» Task item:
Whenever the string "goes" turns up in a line below, that line should be copied.

[Extracted records Boundary: Start]

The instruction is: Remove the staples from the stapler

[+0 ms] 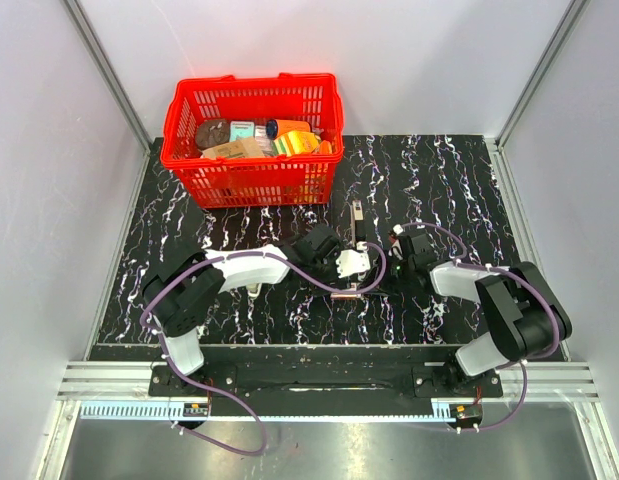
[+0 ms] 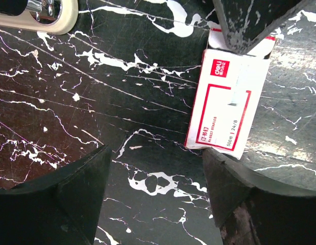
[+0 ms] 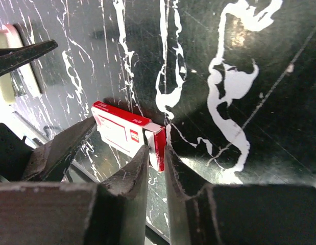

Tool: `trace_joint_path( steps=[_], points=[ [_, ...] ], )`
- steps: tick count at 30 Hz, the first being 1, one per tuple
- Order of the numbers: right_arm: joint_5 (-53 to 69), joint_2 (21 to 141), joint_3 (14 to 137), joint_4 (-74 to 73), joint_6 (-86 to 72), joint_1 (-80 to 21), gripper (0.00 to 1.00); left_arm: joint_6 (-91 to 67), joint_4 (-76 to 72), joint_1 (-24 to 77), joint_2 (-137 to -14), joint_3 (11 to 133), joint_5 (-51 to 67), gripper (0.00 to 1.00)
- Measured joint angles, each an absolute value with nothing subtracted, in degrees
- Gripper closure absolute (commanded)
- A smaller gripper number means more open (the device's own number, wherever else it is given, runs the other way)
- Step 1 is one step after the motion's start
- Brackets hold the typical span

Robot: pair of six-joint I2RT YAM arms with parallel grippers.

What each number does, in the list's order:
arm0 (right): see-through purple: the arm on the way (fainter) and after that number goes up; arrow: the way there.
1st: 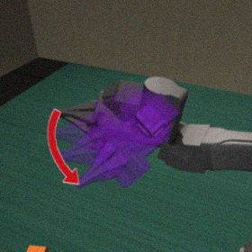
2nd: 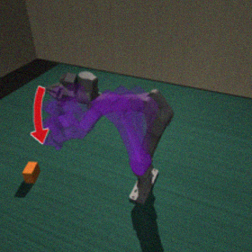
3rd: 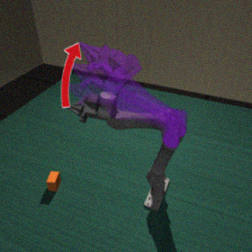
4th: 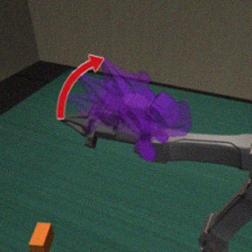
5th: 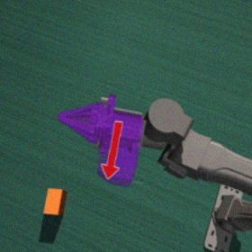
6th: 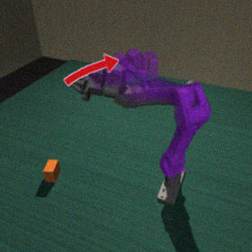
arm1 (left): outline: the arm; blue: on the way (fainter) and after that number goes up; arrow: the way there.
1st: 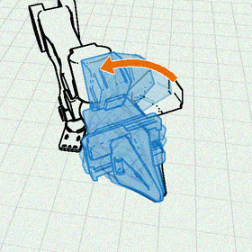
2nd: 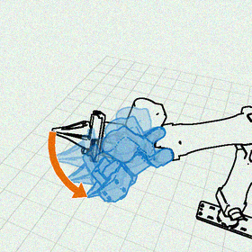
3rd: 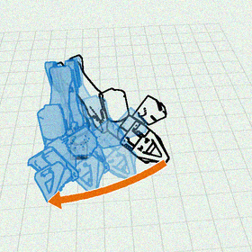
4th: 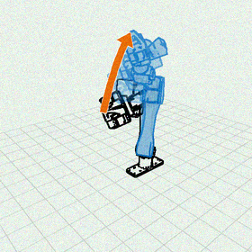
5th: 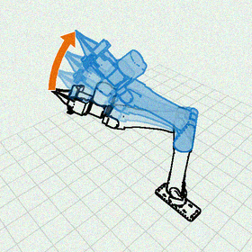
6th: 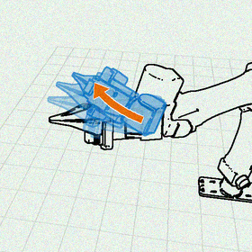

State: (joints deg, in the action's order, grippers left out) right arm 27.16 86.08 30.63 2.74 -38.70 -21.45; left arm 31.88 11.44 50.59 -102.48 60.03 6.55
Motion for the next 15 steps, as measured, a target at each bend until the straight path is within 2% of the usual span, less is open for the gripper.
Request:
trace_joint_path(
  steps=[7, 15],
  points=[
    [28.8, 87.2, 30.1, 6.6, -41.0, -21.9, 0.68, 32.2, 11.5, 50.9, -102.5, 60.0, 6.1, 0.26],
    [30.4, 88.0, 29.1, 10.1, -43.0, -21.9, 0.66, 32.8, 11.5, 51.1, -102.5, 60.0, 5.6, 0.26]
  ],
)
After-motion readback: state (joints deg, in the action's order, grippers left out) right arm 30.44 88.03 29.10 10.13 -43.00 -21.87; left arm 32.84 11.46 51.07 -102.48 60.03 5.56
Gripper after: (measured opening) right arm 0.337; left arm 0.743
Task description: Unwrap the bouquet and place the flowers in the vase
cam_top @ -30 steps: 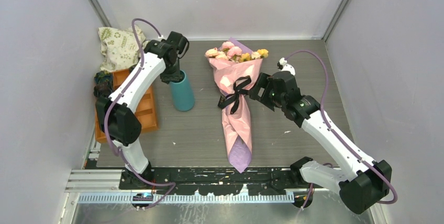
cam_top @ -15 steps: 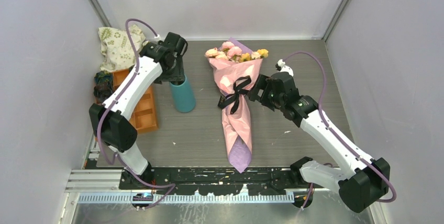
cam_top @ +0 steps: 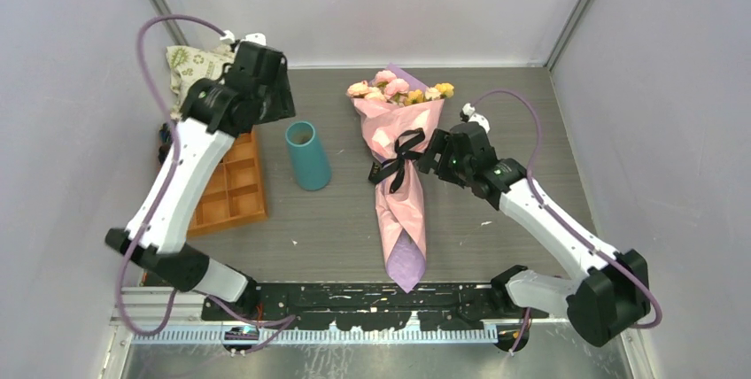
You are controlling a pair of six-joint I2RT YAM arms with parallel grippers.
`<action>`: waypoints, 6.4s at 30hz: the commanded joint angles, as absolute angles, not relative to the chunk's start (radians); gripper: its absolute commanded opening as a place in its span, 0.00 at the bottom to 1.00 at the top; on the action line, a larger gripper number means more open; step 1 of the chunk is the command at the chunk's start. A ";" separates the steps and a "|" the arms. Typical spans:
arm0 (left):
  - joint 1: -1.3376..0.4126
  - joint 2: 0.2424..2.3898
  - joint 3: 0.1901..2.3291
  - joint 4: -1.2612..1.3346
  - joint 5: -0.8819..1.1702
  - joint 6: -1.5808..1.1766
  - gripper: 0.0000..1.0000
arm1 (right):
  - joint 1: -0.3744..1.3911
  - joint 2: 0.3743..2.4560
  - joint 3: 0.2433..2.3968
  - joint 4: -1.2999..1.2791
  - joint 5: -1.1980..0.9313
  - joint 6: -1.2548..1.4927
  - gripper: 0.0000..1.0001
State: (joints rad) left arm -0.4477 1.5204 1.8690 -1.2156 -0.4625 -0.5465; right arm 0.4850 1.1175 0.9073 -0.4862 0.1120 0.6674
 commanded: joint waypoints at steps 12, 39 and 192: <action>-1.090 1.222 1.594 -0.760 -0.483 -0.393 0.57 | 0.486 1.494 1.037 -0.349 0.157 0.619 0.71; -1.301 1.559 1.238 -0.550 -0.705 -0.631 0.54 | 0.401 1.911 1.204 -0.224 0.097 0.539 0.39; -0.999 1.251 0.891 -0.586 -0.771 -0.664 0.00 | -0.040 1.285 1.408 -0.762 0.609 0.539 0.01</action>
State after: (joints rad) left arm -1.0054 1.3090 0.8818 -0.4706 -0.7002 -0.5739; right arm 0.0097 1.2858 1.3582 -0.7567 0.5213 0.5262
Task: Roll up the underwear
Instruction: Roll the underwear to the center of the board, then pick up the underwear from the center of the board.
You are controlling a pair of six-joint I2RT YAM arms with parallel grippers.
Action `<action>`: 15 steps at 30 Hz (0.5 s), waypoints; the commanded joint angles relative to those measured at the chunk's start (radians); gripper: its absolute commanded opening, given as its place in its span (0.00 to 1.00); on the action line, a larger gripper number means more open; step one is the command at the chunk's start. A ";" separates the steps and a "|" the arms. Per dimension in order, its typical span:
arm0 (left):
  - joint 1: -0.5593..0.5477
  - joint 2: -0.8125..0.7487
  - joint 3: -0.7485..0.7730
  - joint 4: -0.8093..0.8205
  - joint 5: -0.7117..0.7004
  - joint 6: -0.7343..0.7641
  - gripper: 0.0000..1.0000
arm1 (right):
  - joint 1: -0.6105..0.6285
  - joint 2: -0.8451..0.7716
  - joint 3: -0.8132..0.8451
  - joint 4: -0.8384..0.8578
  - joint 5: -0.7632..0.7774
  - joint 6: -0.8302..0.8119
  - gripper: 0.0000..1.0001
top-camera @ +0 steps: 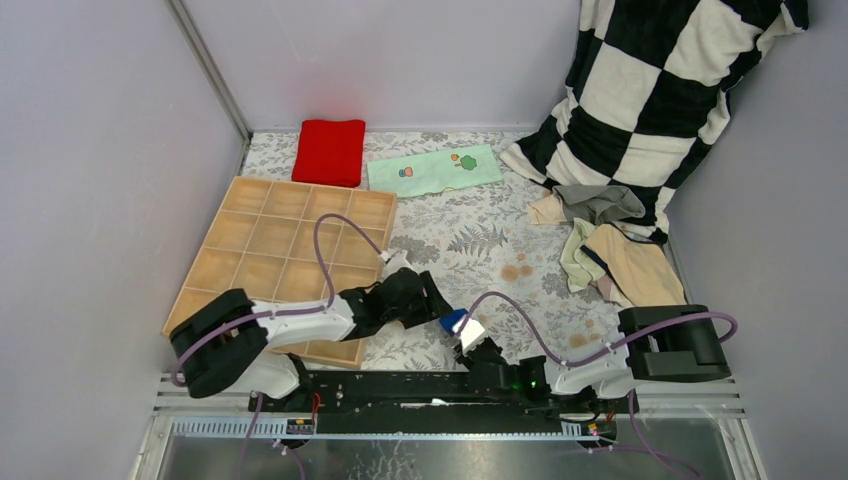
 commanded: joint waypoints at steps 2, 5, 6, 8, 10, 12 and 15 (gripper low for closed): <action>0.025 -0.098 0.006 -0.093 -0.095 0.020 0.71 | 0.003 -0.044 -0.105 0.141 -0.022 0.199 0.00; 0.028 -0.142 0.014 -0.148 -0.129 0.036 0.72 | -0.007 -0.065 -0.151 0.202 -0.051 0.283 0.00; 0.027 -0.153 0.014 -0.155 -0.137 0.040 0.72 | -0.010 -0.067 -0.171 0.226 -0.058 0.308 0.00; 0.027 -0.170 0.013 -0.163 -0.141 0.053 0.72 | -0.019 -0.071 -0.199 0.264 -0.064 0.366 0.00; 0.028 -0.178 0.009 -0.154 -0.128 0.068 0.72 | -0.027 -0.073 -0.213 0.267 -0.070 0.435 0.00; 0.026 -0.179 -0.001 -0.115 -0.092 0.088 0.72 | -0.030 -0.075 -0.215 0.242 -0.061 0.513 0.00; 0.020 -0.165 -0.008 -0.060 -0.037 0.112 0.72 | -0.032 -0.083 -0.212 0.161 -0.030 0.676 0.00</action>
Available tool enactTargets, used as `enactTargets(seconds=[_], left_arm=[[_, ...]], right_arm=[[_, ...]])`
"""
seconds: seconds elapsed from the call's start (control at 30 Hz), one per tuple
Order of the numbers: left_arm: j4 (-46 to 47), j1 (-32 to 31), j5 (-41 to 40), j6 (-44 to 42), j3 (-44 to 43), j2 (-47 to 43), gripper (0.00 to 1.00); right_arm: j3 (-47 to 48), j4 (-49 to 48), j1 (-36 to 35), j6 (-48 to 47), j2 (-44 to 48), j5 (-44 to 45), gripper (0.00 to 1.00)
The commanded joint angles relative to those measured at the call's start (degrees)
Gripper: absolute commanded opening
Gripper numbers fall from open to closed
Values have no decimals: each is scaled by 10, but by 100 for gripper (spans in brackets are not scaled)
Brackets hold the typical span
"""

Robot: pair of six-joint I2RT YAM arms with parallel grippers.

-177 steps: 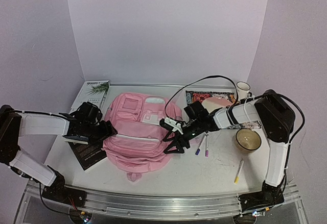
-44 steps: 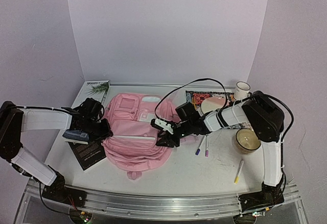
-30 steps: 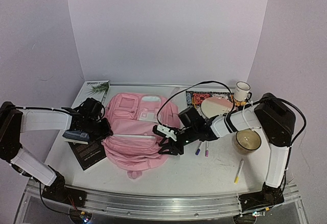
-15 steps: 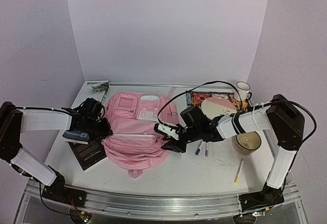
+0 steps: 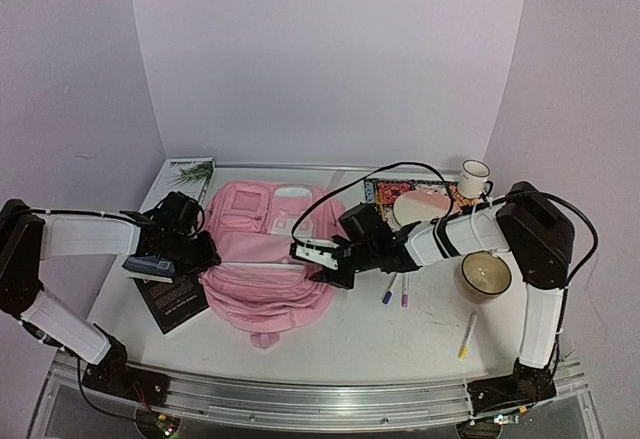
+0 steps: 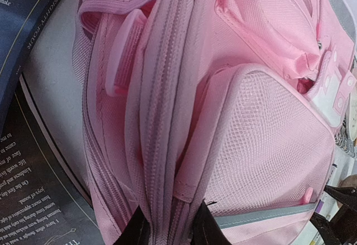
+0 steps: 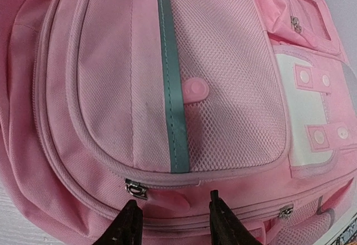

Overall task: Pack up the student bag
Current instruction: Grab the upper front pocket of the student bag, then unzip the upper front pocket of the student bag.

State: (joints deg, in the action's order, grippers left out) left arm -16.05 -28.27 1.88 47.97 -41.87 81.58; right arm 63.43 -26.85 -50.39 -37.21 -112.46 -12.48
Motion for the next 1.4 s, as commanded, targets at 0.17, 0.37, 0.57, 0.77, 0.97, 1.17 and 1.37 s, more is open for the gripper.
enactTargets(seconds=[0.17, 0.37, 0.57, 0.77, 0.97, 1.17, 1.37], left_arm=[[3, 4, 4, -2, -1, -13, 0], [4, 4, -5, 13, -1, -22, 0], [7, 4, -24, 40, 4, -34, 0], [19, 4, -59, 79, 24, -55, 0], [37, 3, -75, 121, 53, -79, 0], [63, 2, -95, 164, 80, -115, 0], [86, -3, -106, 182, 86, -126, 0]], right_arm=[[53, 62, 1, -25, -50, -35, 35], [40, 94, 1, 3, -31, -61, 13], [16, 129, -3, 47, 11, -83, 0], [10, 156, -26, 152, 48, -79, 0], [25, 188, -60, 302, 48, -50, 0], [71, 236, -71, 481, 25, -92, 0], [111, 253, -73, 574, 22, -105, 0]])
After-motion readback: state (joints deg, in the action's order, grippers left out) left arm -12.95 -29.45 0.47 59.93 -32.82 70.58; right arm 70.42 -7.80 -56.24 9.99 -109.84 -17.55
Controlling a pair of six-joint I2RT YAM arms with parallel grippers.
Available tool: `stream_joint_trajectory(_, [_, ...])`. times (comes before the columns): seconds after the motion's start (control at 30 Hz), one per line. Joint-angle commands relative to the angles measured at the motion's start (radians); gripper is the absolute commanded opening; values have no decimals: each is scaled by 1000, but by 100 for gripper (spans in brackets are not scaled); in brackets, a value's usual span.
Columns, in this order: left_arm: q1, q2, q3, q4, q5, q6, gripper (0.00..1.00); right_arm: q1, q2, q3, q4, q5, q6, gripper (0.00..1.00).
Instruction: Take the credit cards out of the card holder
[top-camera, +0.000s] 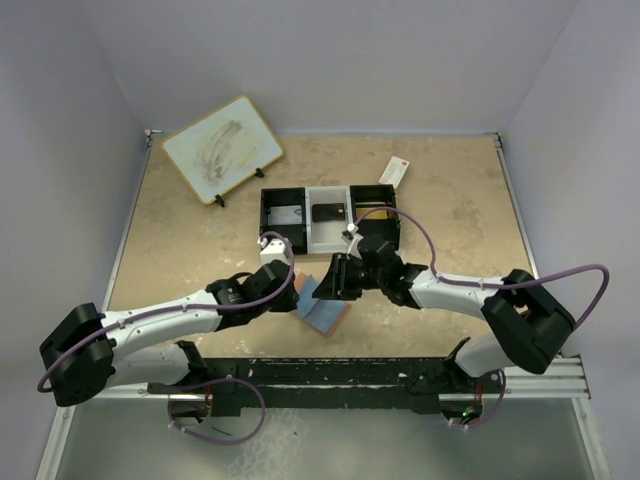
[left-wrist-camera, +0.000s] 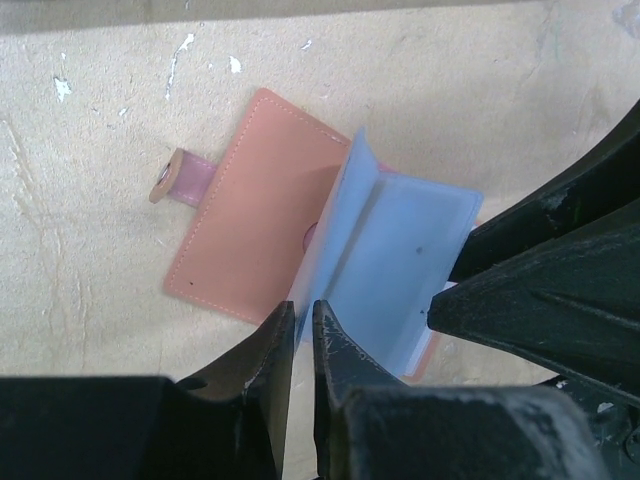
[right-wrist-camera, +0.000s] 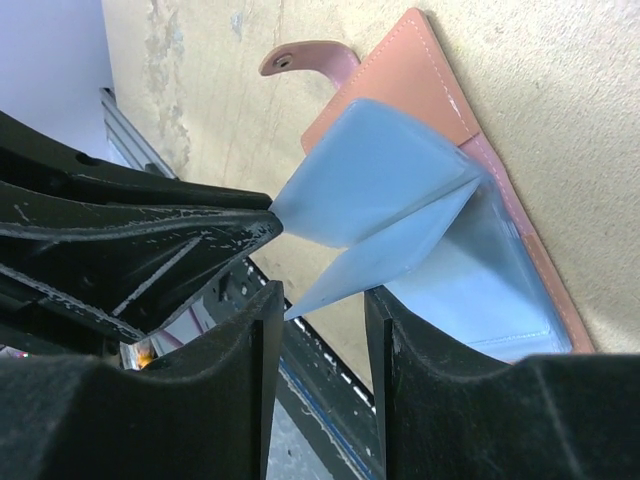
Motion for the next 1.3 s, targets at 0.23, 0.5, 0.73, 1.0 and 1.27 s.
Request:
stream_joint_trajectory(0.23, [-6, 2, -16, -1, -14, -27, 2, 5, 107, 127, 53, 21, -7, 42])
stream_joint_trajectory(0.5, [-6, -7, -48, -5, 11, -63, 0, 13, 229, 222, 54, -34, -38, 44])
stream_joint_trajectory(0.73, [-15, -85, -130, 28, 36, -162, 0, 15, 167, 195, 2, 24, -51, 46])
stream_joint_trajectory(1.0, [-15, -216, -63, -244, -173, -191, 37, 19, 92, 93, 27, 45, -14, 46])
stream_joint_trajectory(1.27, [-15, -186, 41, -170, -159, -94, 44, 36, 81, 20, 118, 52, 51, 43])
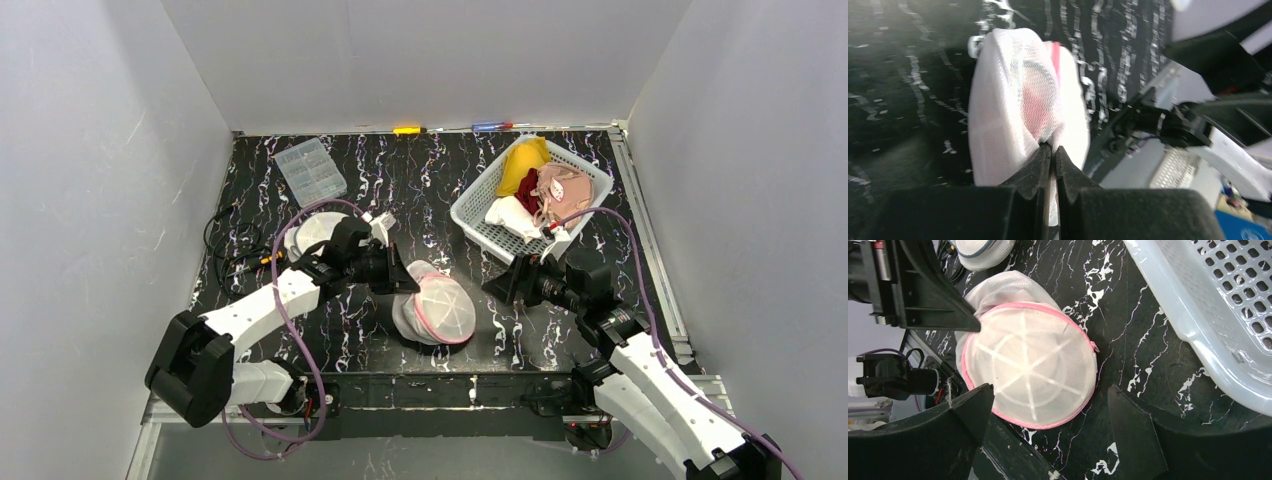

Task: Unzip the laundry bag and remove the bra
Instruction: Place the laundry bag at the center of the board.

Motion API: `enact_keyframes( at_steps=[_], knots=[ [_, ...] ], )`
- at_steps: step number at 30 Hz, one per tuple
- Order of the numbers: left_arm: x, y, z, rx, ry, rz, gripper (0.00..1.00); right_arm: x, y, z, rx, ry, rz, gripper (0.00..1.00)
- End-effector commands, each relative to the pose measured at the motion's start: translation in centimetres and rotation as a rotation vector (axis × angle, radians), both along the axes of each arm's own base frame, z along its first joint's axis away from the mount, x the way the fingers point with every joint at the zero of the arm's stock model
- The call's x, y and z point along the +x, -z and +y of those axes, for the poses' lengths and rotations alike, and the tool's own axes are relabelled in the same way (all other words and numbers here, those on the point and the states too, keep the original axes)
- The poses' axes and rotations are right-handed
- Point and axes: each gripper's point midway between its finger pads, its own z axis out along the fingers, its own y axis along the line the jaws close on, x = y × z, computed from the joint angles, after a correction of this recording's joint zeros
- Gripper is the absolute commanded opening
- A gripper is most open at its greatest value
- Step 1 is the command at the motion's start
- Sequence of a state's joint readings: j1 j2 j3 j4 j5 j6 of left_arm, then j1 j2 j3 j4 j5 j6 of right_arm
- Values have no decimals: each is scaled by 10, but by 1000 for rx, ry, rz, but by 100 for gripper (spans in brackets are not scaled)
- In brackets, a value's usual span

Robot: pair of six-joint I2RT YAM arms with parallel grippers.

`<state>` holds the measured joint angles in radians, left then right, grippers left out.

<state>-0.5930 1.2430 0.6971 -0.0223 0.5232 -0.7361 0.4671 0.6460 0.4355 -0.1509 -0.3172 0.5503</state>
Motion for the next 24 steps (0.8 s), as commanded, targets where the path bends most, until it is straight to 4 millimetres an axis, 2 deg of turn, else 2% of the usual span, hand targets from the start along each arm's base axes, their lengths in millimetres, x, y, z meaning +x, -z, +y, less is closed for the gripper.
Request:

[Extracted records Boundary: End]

» Answer to this problem:
arm0 (right): see-through purple: the arm on the way (fainter) and after that number goes up; arrow: the way there.
arm1 (left): outline: the arm; blue: on the way (fainter) and after that number goes up; arrow: the way there.

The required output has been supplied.